O assunto foi discutido na quinta-feira, 24, à noite em encontro no Palácio da Alvorada que reuniu Temer, o futuro presidente do STF, ministro Dias Toffoli, o ministro Luiz Fux, que será vice na gestão Toffoli, a chefe da Advocacia-Geral da União (AGU), ministra Grace Mendonça, e o ministro dos Direitos Humanos e chefe da Secretaria de Assuntos Jurídicos da Casa Civil, Gustavo Rocha.
Fux é o relator de ações que tratam do auxílio-moradia, mas ainda não as liberou para julgamento pelo plenário do tribunal.

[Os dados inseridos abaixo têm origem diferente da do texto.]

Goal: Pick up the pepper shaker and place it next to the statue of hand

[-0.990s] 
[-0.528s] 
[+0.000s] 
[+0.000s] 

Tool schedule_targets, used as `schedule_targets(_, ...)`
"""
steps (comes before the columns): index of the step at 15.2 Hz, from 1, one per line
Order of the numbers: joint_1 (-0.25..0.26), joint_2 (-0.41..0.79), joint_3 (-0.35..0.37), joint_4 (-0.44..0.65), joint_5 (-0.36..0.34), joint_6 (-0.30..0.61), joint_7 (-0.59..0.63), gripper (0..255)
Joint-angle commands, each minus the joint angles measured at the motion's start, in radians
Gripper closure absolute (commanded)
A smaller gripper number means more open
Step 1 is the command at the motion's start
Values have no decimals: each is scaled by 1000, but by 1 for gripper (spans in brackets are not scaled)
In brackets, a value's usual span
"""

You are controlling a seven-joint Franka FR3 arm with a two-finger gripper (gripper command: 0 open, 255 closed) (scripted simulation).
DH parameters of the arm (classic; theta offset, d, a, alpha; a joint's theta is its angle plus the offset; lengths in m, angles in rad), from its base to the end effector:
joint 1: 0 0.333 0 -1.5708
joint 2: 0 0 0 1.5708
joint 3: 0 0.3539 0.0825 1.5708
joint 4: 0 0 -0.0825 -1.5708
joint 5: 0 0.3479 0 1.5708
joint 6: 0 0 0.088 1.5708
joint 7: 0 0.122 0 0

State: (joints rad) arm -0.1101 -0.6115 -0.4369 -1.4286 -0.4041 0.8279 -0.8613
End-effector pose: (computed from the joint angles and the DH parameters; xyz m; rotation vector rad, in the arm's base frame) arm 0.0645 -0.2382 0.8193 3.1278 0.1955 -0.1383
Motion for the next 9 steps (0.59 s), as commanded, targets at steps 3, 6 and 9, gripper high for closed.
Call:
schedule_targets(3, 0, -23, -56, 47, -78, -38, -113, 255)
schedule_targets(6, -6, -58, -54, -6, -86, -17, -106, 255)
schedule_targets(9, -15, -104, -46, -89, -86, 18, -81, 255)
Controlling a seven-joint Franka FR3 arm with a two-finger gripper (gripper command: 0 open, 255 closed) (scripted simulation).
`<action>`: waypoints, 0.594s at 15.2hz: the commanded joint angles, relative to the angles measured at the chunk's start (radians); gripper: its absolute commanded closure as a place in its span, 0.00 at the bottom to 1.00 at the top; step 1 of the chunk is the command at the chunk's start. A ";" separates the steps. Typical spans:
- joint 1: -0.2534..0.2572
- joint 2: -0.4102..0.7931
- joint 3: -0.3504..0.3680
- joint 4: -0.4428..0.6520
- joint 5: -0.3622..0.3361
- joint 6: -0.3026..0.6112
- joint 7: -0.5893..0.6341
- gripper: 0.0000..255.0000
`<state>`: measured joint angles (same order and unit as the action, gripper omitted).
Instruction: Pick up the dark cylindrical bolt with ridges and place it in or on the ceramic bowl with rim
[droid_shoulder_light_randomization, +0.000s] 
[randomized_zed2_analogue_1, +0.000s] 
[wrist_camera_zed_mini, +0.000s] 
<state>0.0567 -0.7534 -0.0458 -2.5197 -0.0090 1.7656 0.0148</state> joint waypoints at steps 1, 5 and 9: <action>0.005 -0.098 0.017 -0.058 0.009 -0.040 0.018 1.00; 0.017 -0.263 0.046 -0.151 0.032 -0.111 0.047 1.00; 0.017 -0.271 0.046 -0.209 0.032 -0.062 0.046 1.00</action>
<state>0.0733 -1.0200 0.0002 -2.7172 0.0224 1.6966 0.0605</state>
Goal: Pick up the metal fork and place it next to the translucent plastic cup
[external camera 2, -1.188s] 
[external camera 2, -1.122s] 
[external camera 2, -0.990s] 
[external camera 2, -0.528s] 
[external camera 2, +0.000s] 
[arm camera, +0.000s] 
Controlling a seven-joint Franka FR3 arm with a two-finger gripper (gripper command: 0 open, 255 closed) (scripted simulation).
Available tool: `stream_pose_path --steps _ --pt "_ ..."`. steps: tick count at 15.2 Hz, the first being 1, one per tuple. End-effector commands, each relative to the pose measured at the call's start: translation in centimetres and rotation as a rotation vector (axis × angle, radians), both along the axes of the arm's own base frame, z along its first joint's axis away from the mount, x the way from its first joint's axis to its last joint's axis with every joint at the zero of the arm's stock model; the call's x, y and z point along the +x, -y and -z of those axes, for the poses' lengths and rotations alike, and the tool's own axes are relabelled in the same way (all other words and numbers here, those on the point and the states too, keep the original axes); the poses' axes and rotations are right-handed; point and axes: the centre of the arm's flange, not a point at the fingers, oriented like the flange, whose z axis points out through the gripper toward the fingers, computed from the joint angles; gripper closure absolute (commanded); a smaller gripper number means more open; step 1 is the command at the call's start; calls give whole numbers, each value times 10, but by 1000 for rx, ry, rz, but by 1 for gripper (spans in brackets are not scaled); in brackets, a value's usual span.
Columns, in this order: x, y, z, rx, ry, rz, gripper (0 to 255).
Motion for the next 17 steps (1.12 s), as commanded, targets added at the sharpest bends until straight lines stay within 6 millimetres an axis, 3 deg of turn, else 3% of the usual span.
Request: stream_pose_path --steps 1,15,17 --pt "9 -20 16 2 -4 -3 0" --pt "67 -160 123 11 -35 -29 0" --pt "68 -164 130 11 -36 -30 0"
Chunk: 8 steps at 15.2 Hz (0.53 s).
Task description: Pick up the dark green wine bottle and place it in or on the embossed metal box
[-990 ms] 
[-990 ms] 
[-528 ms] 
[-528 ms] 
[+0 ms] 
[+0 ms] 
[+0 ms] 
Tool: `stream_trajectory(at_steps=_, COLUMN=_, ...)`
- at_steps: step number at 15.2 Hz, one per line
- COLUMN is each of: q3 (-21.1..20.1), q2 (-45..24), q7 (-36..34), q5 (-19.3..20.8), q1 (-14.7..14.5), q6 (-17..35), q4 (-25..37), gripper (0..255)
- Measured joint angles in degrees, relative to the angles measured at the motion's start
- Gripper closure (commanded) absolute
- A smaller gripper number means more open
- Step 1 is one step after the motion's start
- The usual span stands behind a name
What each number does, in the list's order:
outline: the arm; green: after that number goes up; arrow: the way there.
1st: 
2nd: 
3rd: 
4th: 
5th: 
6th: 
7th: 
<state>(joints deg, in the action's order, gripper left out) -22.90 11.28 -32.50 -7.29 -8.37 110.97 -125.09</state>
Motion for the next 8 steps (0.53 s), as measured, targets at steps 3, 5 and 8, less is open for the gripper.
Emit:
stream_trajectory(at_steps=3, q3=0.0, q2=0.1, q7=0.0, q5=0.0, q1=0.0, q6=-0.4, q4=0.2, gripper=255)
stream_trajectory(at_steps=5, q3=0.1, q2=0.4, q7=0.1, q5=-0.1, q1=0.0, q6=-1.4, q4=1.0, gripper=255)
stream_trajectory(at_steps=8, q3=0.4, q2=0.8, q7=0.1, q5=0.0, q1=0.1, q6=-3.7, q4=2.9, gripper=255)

No último dia 8, o STF decidiu incluir um reajuste de 16,38% no salário dos próprios ministros na proposta orçamentária da Corte — Fux e Toffoli votaram a favor da reposição salarial.
Considerado o teto do funcionalismo público, a remuneração atual dos ministros do STF é de R$ 33.763,00 e pode subir para R$ 39.293,32, um aumento de R$ 5,5 mil. Atualmente, o auxílio-moradia concedido a membros da magistratura incrementa o salário em média em R$ 4,3 mil.
A preocupação do Executivo é com o “efeito cascata” da reposição salarial dos ministros da Corte. A aprovação do reajuste pode gerar uma fatura extra de até R$ 4,1 bilhões, a ser dividida entre os Poderes da União e dos Estados, segundo cálculo feito pelas consultorias de Orçamento da Câmara e do Senado.